Another African trailblazer

MAJAK Daw is yet to make his AFL debut but his highlights reel is already one of the most exciting in the game. The North Melbourne-listed player has thrilled VFL crowds with his athletic play for Werribee this year.

Although relatively short for a ruckman at 195cm, Daw's exceptional spring allows him to regularly beat taller opponents at ruck contests and soar for 'speccies'.

He's incredibly agile at ground level, too, memorably leaving a trail of VFL Collingwood players in his wake recently as he burst from half-back to bomb a 60m goal.

But the most exciting thing is that Daw is the first player from strife-torn African country Sudan to be listed by an AFL club.

The hope is he will become a trailblazer for other African immigrants, who, like him, can enrich our game with their rare talents.

Those hopes seem well-founded judging on a story in The West Australian.

There, reporter Steve Butler introduced us to Ugandan refugee Emmanuel Irra.

Like Daw, Irra immigrated to Australia with his parents as a child. But Irra is more advanced in his development than Daw at the same age.

While Daw only played a handful of TAC Cup games for the Western Jets in his final junior year, Irra starred in last year's second division NAB AFL Under-16 Championships for the World team.
 
This year, he has played four senior SANFL games for South Adelaide and is expected to play for South Australia in next month's NAB AFL Under-18 Championships.

AFL national talent manager Kevin Sheehan told Butler Irra's "first-class" skills, contested play and decision-making made him "a legitimate draft prospect".

Irra told Butler he had taken some time to warm to Australian football but now dreamed of playing in the AFL like his heroes Ben Cousins, Chris Judd and Cyril Rioli.

Irra also said it would be a privilege to be the first Ugandan-born player to make it into the AFL.

"I think a lot of kids (from Africa) like myself would not really like (football) at first, but then they would get into it," Irra said.

"The talent is enormous and we've got the build, I think."

It's an exciting prospect. As AFL chief executive Andrew Demetriou told the National Press Club on Wednesday, while football can enrich the lives of youngsters like Daw and Irra, the game needs them more than they need it.
        
Bulldogs tighter than ever


It must have been the week from hell for Western Bulldogs players.
 
The photo of Bulldogs skipper Matthew Boyd on the back page of Tuesday's Herald Sun seemed to capture the club's mood in the wake of its 123-point loss to West Coast on Sunday.

Boyd looked defensive, like he wanted to dodge the cameraman and the outside world.

But Bulldogs Bob Murphy and Daniel Giansiracusa gave us an insight in what life inside the Western Oval kennel had really been like this week.

Regular Age columnist Murphy was interviewing Giansiracusa ahead of his 200th game, against Hawthorn this Sunday.

Both players acknowledged team reviews after a big loss can be - in Murphy's words - "fairly brutal" as what went wrong is identified and dissected.

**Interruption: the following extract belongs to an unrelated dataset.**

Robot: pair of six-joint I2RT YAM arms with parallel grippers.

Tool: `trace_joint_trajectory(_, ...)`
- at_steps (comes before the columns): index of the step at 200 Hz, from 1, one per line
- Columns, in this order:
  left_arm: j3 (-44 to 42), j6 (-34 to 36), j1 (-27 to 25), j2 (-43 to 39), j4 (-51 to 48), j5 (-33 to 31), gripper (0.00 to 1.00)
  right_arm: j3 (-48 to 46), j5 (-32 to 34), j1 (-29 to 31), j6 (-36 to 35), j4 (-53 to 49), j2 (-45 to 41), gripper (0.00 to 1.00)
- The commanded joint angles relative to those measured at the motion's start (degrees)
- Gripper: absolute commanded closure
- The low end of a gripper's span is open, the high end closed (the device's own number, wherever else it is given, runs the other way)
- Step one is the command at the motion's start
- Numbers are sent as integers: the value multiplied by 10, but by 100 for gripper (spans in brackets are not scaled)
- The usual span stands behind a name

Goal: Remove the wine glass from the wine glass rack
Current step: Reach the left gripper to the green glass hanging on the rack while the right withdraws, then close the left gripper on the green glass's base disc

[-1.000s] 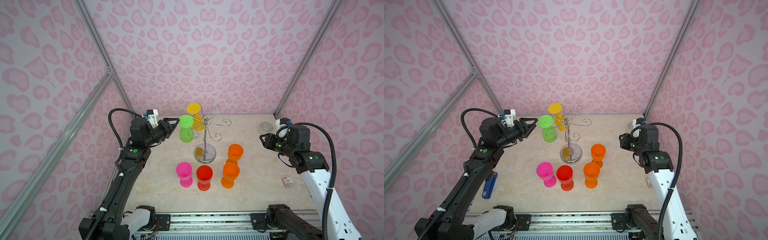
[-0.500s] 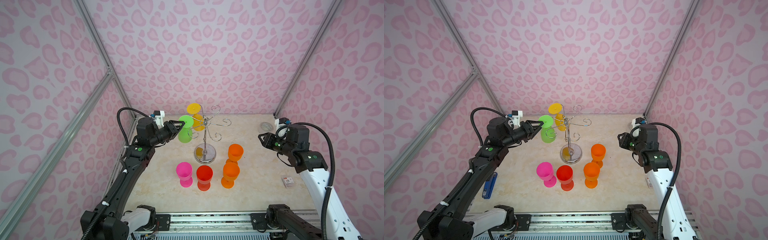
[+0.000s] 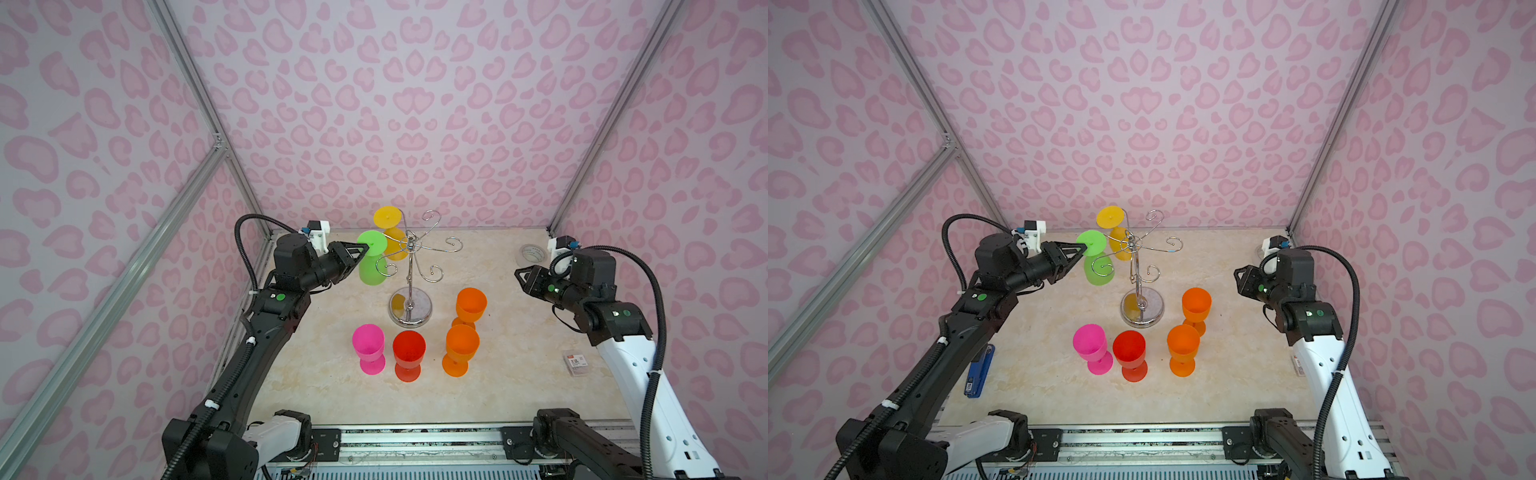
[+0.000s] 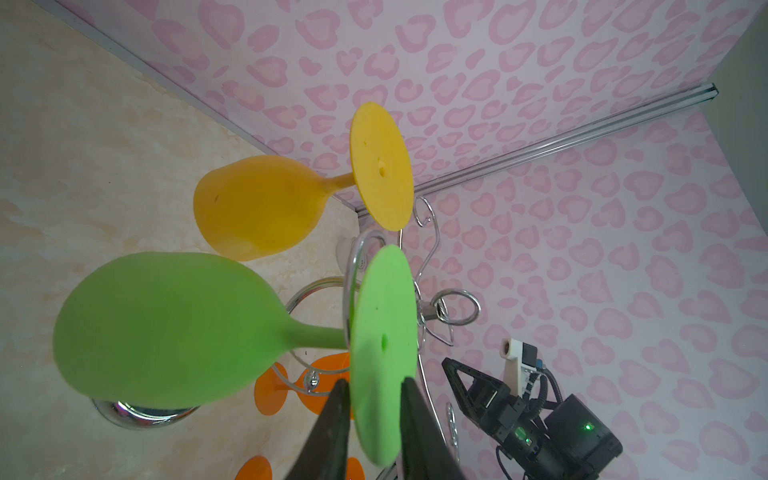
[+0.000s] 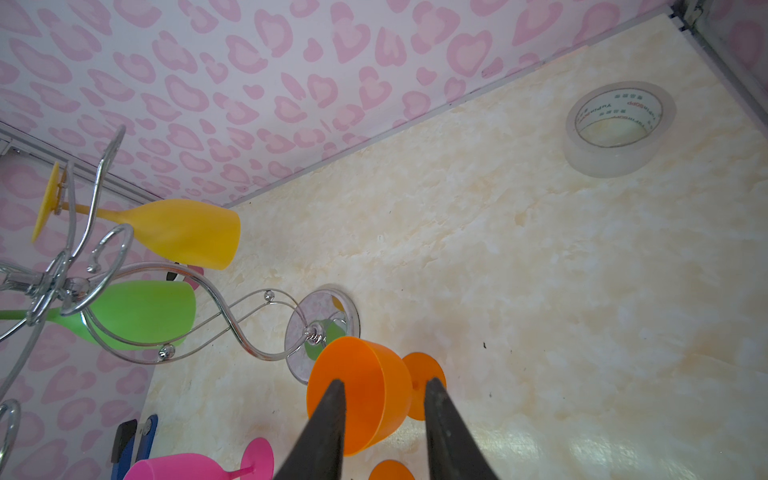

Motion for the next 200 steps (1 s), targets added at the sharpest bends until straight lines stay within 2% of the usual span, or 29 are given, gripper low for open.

But Giansiracusa said the Bulldogs' review of last Sunday's game had been "cleansing".

Murphy suggested such "soul-searching" reviews brought teams under attack from the outside world closer together.

Giansiracusa agreed.

"To actually talk about things and find out how guys are feeling … even though you're whacking into each other, it does bring you closer together," Giansiracusa said.

"I think you do tend to bond and gel a bit more because everyone's coming at you, you've got to stick fat."
  
Giansiracusa was also comforted by the fact the Bulldogs were now a stable club, saying a similar thrashing in the past may have "fractured" the club.

It remains to be seen whether the Bulldogs' united front will be enough to help them rebound against the Hawks this Sunday. Or whether it will carry them into the top eight, even the top four, by the end of the season.

If Murphy and Giansiracusa need any more positive reinforcement, a look through AFL history books will tell it can be done.

For instance, North Melbourne won the week after two massive qualifying final losses, rebounding after both its 125-point thrashing by Essendon in 2000 and its 106-point mauling by Geelong in 2007.

Swans' goals dive


It's not often you hear football and Viagra in the same sentence.

But the Daily Telegraph found a way to link our game and male virility on Thursday, suggesting the Sydney Swans' attack needed a dose of "footy Viagra".

The paper said the Swans' chief problem in attack was their struggle to convert inside 50m entries into goals, with Champion Data statistics ranking them and the Gold Coast Suns equal last in this category, at a 21.9 per cent conversion rate.

By comparison, the top-ranked side, Richmond, kicks a goal 29.6 per cent of the time it enters its forward 50.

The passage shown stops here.